— TRY IT —
The following data has a line with "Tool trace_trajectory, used" and a line with "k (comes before". Write out exactly those lines and all the lines between them.

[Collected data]

%%

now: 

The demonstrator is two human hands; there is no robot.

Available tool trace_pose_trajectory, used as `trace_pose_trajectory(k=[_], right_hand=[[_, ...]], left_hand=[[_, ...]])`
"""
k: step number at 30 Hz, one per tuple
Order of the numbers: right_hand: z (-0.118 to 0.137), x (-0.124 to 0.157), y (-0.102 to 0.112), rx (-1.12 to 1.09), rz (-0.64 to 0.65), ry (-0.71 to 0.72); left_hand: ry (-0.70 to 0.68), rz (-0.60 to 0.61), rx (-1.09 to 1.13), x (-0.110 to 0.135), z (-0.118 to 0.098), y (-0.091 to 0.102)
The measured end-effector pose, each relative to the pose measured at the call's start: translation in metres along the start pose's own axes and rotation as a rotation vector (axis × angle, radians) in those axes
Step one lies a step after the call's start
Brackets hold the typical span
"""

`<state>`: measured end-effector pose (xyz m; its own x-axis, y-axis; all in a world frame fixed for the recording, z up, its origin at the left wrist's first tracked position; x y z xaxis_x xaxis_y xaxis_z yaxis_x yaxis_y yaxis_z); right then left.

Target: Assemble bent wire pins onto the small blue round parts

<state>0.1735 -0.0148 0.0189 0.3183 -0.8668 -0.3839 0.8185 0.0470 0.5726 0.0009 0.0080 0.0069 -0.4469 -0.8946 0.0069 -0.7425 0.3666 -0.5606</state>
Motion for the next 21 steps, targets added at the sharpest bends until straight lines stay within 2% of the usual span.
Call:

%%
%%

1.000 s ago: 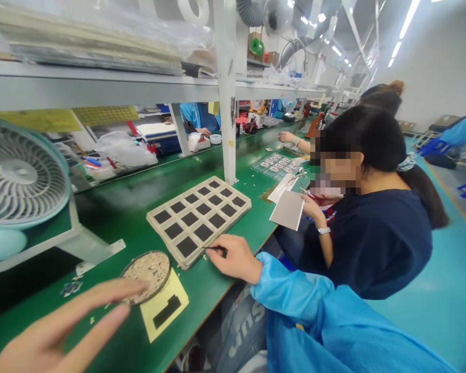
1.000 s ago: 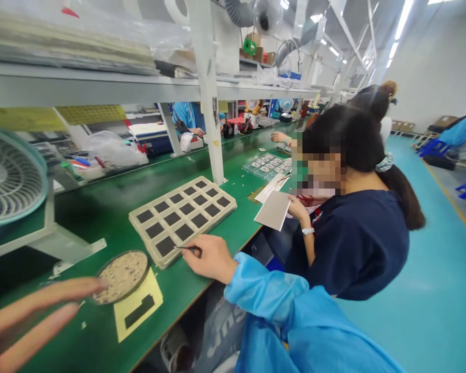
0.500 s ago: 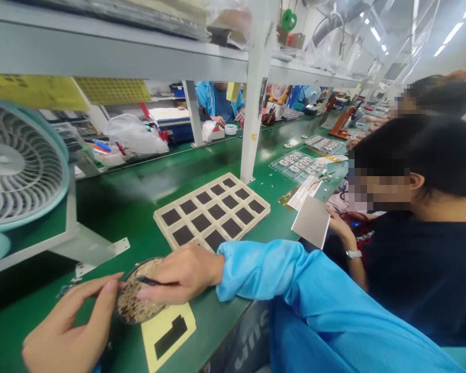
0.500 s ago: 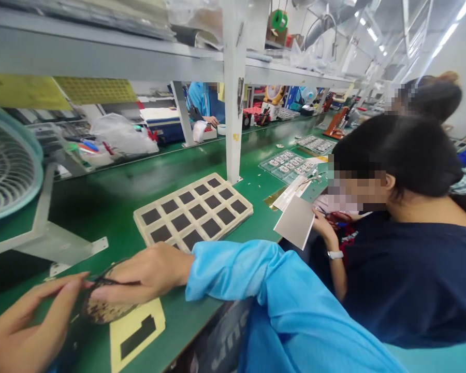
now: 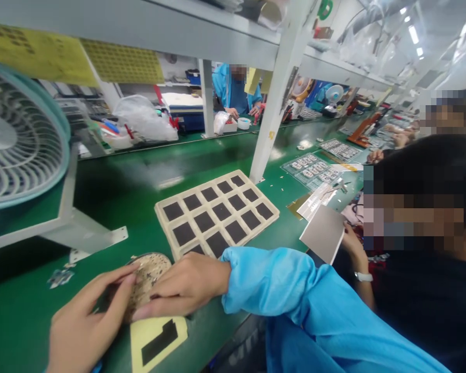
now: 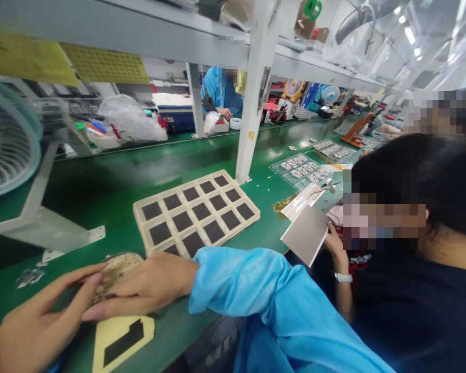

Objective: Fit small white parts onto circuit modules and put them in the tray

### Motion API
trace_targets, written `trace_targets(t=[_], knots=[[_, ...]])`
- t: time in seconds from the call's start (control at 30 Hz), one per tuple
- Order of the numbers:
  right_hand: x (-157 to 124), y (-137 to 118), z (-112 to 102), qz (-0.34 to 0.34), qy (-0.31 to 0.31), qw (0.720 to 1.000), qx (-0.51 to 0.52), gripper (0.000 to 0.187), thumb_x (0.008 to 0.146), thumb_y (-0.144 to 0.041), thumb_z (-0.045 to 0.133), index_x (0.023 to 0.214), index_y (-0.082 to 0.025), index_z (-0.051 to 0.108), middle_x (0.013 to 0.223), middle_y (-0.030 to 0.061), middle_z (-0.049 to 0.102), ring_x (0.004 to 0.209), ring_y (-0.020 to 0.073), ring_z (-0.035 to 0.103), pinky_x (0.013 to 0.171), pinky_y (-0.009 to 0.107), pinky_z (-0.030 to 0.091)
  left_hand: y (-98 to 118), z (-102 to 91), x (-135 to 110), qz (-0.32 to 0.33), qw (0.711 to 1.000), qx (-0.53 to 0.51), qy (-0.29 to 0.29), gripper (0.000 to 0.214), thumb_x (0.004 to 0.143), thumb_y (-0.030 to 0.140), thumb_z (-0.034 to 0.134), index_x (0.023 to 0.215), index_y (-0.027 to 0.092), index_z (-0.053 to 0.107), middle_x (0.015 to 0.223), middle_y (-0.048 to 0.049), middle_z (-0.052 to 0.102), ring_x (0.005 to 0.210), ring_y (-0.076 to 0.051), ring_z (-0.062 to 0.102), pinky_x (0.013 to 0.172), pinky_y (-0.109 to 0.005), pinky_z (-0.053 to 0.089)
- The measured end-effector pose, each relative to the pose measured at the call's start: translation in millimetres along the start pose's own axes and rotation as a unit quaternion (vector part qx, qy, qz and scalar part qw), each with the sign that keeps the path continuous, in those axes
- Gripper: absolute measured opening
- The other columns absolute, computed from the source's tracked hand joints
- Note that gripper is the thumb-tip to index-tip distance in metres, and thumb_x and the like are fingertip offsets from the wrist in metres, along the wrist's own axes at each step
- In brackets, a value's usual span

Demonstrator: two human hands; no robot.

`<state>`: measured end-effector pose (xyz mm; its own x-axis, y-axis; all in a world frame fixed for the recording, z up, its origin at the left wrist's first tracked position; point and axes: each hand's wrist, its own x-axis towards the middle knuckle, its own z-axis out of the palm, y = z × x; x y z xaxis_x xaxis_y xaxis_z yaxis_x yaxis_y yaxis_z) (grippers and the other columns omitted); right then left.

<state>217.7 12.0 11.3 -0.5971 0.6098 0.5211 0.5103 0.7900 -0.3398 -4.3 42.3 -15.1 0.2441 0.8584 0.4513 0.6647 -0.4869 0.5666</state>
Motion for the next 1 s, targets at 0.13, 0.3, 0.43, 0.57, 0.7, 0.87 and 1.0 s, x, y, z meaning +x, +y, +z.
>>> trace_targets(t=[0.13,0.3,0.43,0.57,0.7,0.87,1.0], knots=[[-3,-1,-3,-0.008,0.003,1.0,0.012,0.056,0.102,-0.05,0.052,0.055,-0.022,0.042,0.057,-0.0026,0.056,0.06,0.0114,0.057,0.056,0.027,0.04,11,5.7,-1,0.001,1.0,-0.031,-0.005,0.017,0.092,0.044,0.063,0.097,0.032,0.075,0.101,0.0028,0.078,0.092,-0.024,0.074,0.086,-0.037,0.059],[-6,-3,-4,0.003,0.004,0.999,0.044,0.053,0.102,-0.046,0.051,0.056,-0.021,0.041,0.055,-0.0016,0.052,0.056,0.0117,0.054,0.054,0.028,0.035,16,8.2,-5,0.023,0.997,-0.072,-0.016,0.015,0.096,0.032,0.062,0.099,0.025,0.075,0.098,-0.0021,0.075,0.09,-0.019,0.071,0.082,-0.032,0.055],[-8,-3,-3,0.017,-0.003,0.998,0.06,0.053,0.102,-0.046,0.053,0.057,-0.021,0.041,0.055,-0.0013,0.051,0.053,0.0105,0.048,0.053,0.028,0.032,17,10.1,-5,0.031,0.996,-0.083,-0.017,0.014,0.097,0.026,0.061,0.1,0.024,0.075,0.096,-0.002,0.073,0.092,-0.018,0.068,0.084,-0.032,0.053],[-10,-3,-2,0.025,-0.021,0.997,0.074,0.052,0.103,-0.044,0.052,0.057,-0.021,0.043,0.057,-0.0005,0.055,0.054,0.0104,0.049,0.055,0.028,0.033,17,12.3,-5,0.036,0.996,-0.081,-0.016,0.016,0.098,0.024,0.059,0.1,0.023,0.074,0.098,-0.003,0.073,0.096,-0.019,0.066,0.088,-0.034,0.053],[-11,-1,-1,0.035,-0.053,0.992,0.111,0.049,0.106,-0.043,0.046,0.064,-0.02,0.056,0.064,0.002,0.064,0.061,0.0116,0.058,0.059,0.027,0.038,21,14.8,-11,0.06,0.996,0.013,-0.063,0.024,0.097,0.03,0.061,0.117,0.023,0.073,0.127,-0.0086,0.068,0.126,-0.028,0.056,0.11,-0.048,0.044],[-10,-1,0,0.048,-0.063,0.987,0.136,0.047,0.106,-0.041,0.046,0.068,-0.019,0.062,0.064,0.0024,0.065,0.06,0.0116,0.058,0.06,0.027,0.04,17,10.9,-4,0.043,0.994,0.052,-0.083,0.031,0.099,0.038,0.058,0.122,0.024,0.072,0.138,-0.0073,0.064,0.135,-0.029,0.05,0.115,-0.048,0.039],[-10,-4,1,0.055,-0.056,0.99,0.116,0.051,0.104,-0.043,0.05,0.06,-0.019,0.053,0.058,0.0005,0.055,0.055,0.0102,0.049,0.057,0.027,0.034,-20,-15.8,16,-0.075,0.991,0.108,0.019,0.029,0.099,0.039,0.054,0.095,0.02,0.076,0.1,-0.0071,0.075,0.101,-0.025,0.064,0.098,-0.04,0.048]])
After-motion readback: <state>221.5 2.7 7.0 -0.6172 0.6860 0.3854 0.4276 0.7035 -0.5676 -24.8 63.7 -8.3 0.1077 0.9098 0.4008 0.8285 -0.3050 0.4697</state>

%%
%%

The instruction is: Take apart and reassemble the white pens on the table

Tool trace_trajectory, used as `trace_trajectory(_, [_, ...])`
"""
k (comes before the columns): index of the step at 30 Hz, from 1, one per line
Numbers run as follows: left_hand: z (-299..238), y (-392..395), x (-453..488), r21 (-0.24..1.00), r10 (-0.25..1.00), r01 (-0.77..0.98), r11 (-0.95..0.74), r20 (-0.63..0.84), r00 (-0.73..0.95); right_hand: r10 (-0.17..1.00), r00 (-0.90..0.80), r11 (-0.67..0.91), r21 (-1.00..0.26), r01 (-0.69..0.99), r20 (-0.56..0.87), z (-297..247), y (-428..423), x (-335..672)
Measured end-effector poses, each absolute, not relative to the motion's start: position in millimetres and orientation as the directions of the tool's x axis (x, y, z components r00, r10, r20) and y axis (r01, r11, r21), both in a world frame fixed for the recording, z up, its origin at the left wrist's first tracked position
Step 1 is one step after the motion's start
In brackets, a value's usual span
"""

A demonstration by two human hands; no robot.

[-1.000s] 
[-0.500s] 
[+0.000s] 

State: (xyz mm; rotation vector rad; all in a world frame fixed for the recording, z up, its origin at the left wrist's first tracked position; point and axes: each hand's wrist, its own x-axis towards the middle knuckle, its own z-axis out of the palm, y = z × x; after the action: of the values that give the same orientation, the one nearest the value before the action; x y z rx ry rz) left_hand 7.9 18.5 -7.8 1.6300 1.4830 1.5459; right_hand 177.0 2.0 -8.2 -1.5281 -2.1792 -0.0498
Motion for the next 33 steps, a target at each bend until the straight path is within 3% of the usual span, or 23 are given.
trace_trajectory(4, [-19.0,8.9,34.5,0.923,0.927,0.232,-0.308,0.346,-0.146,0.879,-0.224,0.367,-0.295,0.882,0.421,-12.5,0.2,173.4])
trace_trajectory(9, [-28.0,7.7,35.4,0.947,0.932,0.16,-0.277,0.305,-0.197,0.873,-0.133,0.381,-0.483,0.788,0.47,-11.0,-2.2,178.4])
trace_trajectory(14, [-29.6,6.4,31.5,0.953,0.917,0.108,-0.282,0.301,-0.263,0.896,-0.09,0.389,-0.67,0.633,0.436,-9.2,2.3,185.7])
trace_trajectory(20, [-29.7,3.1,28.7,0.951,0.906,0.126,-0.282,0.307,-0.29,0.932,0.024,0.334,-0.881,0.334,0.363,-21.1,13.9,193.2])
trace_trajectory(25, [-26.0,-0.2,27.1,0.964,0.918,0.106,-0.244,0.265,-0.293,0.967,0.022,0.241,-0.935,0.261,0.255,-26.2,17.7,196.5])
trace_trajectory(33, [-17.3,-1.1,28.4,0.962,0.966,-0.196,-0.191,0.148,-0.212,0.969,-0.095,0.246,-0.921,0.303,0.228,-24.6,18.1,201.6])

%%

— TASK ANSWER —
Tool trace_trajectory, used as `trace_trajectory(_, [_, ...])`
"""
k (comes before the columns): index of the step at 30 Hz, from 1, one per line

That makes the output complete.